Content starts

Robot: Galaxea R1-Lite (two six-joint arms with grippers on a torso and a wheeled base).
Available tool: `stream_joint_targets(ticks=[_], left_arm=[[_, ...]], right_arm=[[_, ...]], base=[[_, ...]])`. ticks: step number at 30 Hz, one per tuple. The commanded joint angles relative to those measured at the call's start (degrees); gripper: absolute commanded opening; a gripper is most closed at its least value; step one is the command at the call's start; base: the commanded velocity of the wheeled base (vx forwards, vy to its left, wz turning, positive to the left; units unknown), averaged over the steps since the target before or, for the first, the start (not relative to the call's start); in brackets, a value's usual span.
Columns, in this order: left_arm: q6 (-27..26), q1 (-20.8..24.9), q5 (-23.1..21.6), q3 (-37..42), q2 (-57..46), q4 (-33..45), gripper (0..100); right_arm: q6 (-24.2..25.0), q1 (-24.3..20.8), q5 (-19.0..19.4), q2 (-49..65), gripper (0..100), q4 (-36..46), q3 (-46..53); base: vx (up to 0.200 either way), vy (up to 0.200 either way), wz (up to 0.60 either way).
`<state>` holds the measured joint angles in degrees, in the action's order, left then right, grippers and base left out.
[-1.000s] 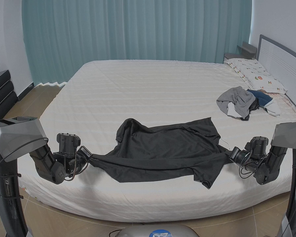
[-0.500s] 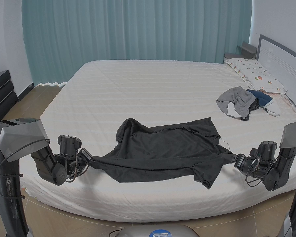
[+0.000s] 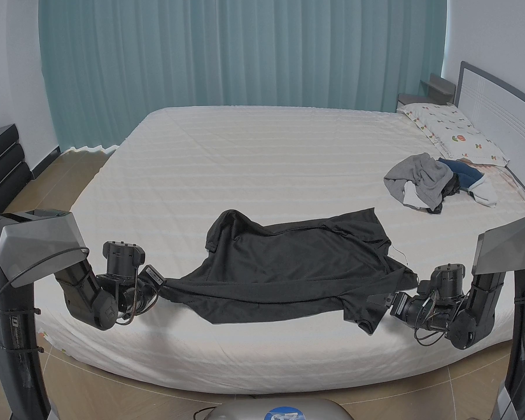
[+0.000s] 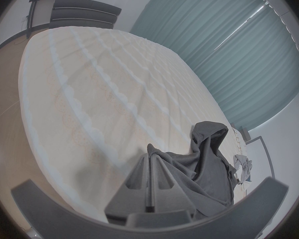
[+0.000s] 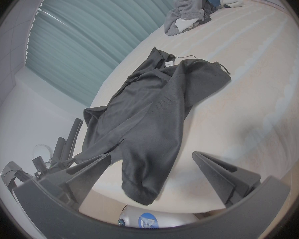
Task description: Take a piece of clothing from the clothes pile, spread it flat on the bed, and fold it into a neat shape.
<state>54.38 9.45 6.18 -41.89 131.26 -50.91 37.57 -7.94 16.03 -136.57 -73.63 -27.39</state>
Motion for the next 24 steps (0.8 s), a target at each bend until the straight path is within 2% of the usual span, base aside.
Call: stream_joint_targets(ticks=[1, 4, 5, 9, 13, 16, 17, 20, 21, 24], left_arm=[[0.0, 0.0, -0.1, 0.2, -0.5, 0.0, 0], [0.0, 0.0, -0.1, 0.4, -0.5, 0.0, 0], [0.0, 0.0, -0.1, 0.4, -0.5, 0.0, 0], [0.0, 0.0, -0.2, 0.5, -0.5, 0.1, 0], [0.0, 0.0, -1.0, 0.9, -2.1, 0.7, 0], [0.0, 0.0, -1.0, 0.9, -2.1, 0.7, 0], [-0.2, 0.6, -4.5, 3.3, -3.8, 0.7, 0], [-0.5, 1.1, -5.4, 4.3, -4.3, 1.0, 0], [-0.7, 1.9, -5.5, 4.8, -5.0, 2.4, 0], [-1.6, 2.8, -5.5, 4.8, -6.5, 6.7, 0]], right_arm=[[1.2, -1.4, -0.8, -1.6, 100, 2.1, -3.8], [2.2, -1.6, -1.2, -1.7, 100, 2.9, -4.6], [2.2, -1.6, -1.5, -1.6, 0, 3.3, -4.7], [2.2, -1.6, -1.7, -1.3, 0, 3.2, -4.2], [1.7, 1.0, -1.7, 2.9, 0, 3.8, -0.5], [1.7, 1.0, -1.7, 2.9, 0, 3.8, -0.5], [1.2, 3.9, -1.5, 8.3, 0, 6.7, 2.9], [-0.7, 5.8, -0.8, 10.6, 0, 8.8, 4.9], [-3.2, 7.9, 0.3, 12.8, 0, 10.2, 6.6], [-5.1, 10.0, 1.8, 15.5, 0, 11.5, 9.6]], base=[[0.000, 0.000, 0.00], [0.000, 0.000, 0.00], [0.000, 0.000, 0.00], [0.000, 0.000, 0.00], [0.000, 0.000, 0.00], [0.000, 0.000, 0.00], [0.000, 0.000, 0.00], [0.000, 0.000, 0.00], [0.000, 0.000, 0.00], [0.000, 0.000, 0.00]])
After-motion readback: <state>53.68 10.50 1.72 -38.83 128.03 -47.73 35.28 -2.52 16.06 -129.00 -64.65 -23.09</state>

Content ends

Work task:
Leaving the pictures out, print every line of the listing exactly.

Exercise answer:
Robot: Galaxea R1-Lite (two six-joint arms with grippers on a torso and a wheeled base).
Available tool: `stream_joint_targets(ticks=[_], left_arm=[[_, ...]], right_arm=[[_, ...]], base=[[_, ...]])`. ticks: step number at 30 Hz, one per tuple. The commanded joint angles relative to those measured at the call's start (degrees); gripper: absolute commanded opening; a gripper is most closed at its least value; step one is the command at the call's start; base: the commanded velocity of the wheeled base (vx forwards, vy to its left, wz turning, positive to the left; units unknown), averaged over the steps since the target before or, for the first, the start (not relative to the call's start); in brackets, a value's usual span.
Columns, in this order: left_arm: q6 (-27..26), q1 (-20.8..24.9), q5 (-23.1..21.6), q3 (-37..42), q2 (-57..46), q4 (-33..45), gripper (0..100); right_arm: q6 (-24.2..25.0), q1 (-24.3..20.8), q5 (-19.0..19.4), q2 (-49..65), gripper (0..100), q4 (-36..46), q3 (-46..53); base: vx (up to 0.200 either way), vy (up to 0.200 either way), wz (up to 0.60 either way).
`<state>` holds the measured joint angles in degrees, in the action's order, left then right, grippers and base left out.
[-1.000s] 
[-0.500s] 
[+0.000s] 
[+0.000s] 
[+0.000s] 
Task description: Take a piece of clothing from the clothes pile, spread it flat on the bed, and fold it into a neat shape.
<state>54.38 9.45 6.18 -41.89 131.26 -50.91 37.57 -7.94 16.03 -136.57 -73.63 -27.39</state>
Motion for the next 24 steps (0.8 s), a target at each bend until the straight path is within 2% of the usual span, base aside.
Call: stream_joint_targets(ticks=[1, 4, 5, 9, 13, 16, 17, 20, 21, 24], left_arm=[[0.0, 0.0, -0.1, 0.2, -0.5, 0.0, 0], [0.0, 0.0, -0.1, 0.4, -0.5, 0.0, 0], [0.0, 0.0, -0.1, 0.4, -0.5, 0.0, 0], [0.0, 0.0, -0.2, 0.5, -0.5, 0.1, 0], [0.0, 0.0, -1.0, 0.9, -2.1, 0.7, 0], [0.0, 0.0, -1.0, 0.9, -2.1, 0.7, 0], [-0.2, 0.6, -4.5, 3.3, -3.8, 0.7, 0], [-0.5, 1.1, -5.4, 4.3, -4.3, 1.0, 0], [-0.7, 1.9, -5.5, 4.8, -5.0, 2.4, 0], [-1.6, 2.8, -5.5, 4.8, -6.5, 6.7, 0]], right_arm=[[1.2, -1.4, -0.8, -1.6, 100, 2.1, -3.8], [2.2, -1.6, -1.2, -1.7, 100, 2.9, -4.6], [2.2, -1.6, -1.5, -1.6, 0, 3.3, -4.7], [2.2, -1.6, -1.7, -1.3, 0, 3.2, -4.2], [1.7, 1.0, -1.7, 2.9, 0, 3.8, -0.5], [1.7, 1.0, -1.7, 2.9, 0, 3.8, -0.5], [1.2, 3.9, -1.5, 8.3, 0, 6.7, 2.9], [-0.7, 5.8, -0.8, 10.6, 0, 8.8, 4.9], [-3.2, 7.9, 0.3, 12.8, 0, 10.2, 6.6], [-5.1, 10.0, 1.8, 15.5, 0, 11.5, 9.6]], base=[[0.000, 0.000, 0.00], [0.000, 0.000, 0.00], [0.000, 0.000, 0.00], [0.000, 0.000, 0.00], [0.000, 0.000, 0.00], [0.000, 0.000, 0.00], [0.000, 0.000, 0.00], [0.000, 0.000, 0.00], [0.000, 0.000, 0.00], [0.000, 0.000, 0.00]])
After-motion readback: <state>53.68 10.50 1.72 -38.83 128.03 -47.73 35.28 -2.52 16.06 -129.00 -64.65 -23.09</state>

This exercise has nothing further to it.